The answer is reasonable: he followed the rules of the government and did not mail private correspondence out on government stationary nor use public monies for private stamps. The man is an angel! I think that there may be three others like him among the swarms dove coting in the City Hall and City Government; the myriad regards government postage as a fringe benefit.

Culver has courage; he has shown that in our struggles for freedom of expression and publication in the sciences. (It is amazing how much support you get when you are hazed for saying "Reagan sucks" and how your support disappears when you say "Darwin sucks.")

But Culver is a discreet man, a careful person, even too proper. There is no point to having a letter running around the world after Alexander Falcone.
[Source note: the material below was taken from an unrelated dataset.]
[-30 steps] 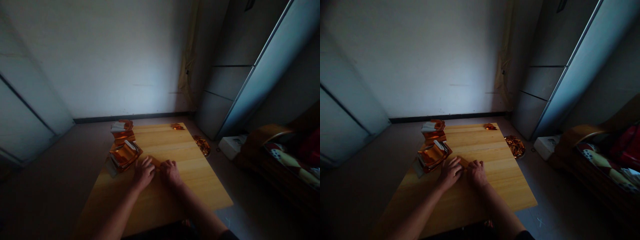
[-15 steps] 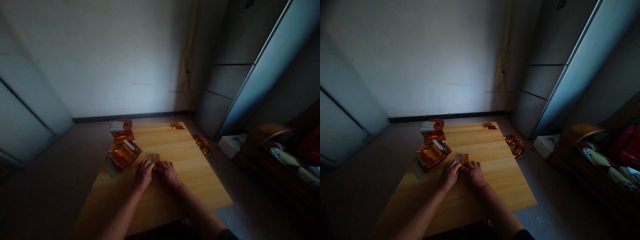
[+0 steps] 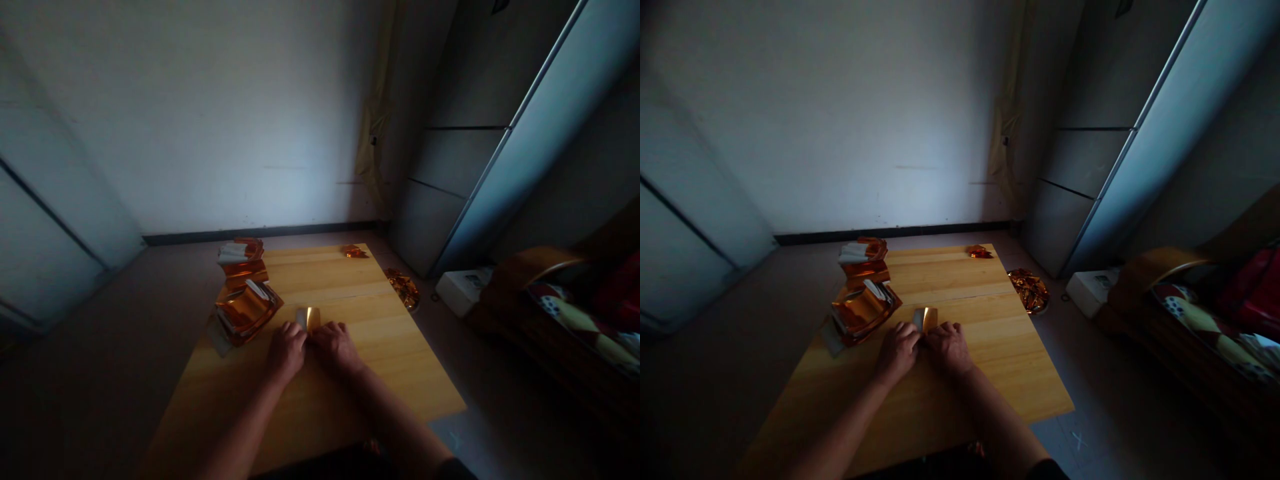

Could he have suspected that Marx was working with me? And therefore wanted to put a small distance between himself and me?

Or could he have feared that I was poking around on behalf of a "friendly" Agency to see whether he, Culver, was tied in to Marx? Here we go -- nonsense!

Still, still, and yet: those insignias on the envelope. Gad, if only Freud were alive! And the Bernoulli Family of Basle! One to advance the hypotheses and the others to lay the odds! It could all connect up with the Soviet spy system.

Baffling! It would cream the pants of the gargantuan Professor Paracelsus, also of Basle University. This is the sort of problem, precisely, that he had in mind when he ejaculated his doctrine, "Magick is a Great Hidden Wisdom --Reason is a Great Open Folly."

It's all rather annoying, I must say. Here I am, many years later, still catching the aftermath of McCarthyism.When you grow old (Oh, yes, you will!), your friends begin to throw in their hands, and you become pettish about the game ending and take their misfortunes personally.

They form a kind of life support system, which you dislike feeling cut back to any sensible degree. Like here, Christoph Marx is incommunicado, dead to the world, and, quite apart from whether he is a pal or not, he is a sustaining source whom I don't want to be disconnected.

I can give you higher social motives, and will, but these private motives will do as well. Someday I shall write a novel about an old man who commits crimes to protect his sources.

I will say, too, that the history of Joe McCarthy's attacks upon the State Department and the Eastern liberal Establishment in general scared the daylights out of a whole young generation of the well-educated, well-behaved classes of the United States. There were years in the nineteen-fifties when the politically aware and respectable citizenry would not be together for more time than it took to wet their whistle before the latest episode of the Red-Witch-hunters would introduce itself into the conversation. It was the"Dallas" of the day.

Perhaps I should crack right off the bat that I who experienced these years, and many of my tribe, could find the theme of this book right here in Joe McCarthy's greatest logical feat, wherein he demonstrated that the reason why he had not been able to collar one or another of the several score communists whom he accused of infesting the Department of State was precisely because they were communists, and therefore had no inclination whatsoever to step forward, and moreover were fully trained to live and work underground in the vital bowels of the American Nation. The fact that none could be found was proof that they were there.